I found more and more we are getting used to a domesticated Christianity, one which addresses here and there our little sins but doesn’t want to have anything to do with the “real world out there”. It was as if we have forgotten the vulgarity of the Cross, a stumbling block to some, total absurdity to some. Christianity no longer offences anyone anymore. The Cross has lost its power to challenge and to provoke. We prefer the mild meek lamb to the revolutionary. 

Have we exchanged the image of the prolektarian par excellence who has nowhere to lay his head for the idol of middle-class cynism? Have we traded the vulgar religion of a bastard who died a criminal for the decency of Caesar’s court?

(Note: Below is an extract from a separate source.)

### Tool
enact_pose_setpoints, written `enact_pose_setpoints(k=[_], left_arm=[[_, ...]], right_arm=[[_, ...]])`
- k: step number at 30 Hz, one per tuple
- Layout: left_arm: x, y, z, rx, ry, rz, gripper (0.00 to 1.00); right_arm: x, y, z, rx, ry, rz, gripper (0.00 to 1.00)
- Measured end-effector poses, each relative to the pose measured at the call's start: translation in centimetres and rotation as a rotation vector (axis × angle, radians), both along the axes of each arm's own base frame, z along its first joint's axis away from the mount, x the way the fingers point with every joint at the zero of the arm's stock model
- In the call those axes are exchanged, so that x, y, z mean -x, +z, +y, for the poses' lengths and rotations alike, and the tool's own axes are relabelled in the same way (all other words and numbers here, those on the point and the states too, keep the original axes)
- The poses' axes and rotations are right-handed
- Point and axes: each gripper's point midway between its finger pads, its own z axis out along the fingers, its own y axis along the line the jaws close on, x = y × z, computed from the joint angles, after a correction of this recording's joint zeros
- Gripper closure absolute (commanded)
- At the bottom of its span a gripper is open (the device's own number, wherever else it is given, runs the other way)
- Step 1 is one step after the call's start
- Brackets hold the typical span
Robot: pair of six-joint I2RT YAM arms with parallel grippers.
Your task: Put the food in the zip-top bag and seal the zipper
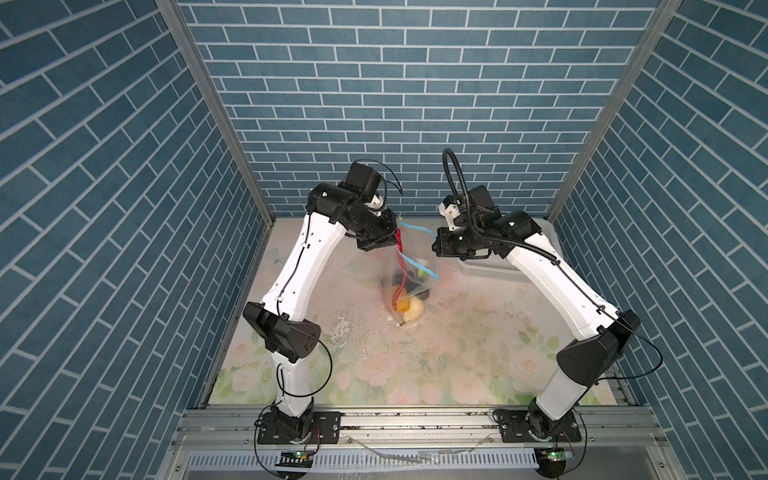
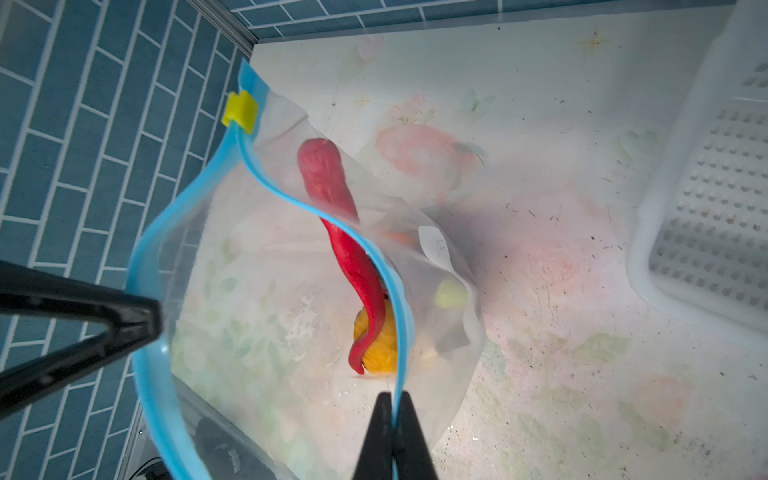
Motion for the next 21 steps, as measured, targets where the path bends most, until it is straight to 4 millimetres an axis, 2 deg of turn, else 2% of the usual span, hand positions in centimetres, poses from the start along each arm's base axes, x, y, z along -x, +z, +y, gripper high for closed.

Where is the counter-power-to-be within the Church? Let us remember Johan Baptist Metz - it was not between two candles on the altar he was crucified. No, the Crucified One was crucified between two rebel mercenaries. 

Lord have mercy, Christ have mercy, Lord have mercy.

Every now and then, we hear preachers said god could have used another way. Perhaps we may never know for sure, on this side of heaven, why exactly The Cross? But if I may make a guess, other than the accidental details of history, the Cross was, at Jesus’ time, the ultimate (and profoundly vulgar) icon of oppression.

This is no suprise, god has always been on the side of the poor and the oppressed. The Crucified One, who turned out to be the Crucified God was the ultimate identification of the compassionate Deity with the suffering Humanity. God was doing first and foremost on the Cross a living out the “i-anyone-of-you-does-this-to-the-least-of-them-you-are-doing-it-to-me” theology. 

It was the sacred infused into the secular, divine embracing the vulgar, god standing together with man, the least of them, the bullied, the marginalized, the oppressed, the poor. 

God was not afraid to get his hands dirty to go down to the filth of the earth whose righteousness are as good as dungs (or if you like King Jame’s English, filthy rags). Should we be?